I made Sophie stay to supper. Homer was not coming that evening. He wanted to explain to his parents and make some arrangements. Father wished her all good fortune and teased her a little, admitting that she would have one of the best of husbands.

I hesitated to make my weekly visit to Mrs. Hayne, and the day I set it stormed. But I walked over with Ben and Chris after Sunday School.
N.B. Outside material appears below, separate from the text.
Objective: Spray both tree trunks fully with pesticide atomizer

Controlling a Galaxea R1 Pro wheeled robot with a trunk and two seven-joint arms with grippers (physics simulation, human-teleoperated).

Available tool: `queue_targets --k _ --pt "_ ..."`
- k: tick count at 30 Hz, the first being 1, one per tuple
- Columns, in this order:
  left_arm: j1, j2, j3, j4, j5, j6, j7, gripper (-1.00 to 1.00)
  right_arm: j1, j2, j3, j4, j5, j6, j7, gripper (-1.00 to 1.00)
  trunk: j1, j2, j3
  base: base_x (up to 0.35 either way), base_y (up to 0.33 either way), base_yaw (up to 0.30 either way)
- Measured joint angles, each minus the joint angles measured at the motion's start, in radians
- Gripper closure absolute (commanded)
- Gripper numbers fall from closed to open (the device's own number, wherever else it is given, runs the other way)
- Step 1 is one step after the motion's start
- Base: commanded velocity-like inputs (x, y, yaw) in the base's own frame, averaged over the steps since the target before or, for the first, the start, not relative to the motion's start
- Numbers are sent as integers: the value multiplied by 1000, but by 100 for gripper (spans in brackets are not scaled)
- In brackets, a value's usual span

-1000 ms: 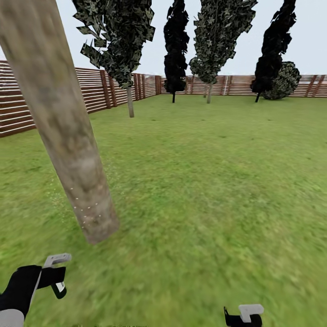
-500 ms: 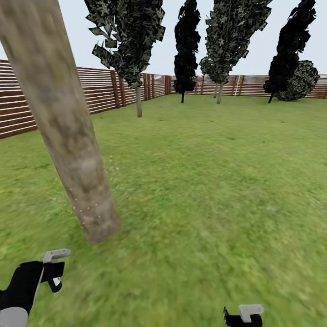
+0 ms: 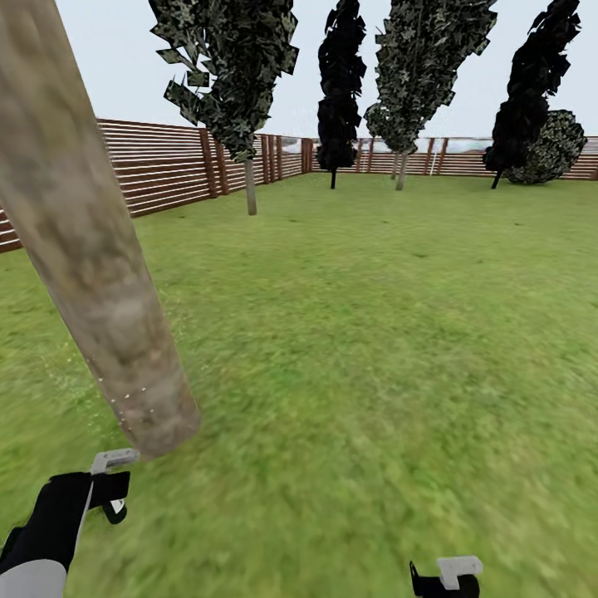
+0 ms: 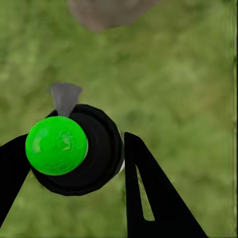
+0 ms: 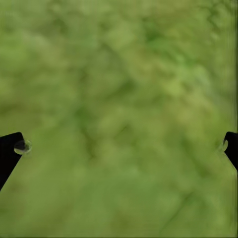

"You naughty girl," Mrs. Hayne began. "I don't know when I can forgive you. I suppose you _were_ ashamed."

"What did she do?" asked Chris, eager eyed.

"Oh, she knows. There, you two boys, run off. I want to talk to her and I don't want you catching gabble seed."

They went reluctantly.

"I hoped he'd wait for you, he would have been young enough then, and a chit like you don't know her mind, though many a girl has been married at fifteen. Sophie Piaget is a nice enough girl, industrious and all that, but he might have looked higher. I don't quite like the French of it, and the Catholic, though I'm not bigoted. I never supposed you were helping things along, or I'd put my finger in the pie sooner."

Had I helped it along? I had a guilty feeling.

"Father wouldn't hear to my being engaged or having a real lover," I said with some dignity. "And—I don't want one, I don't care about being married."

"You'll sing another tune presently. Though after all," in a softer tone, "there is plenty of time."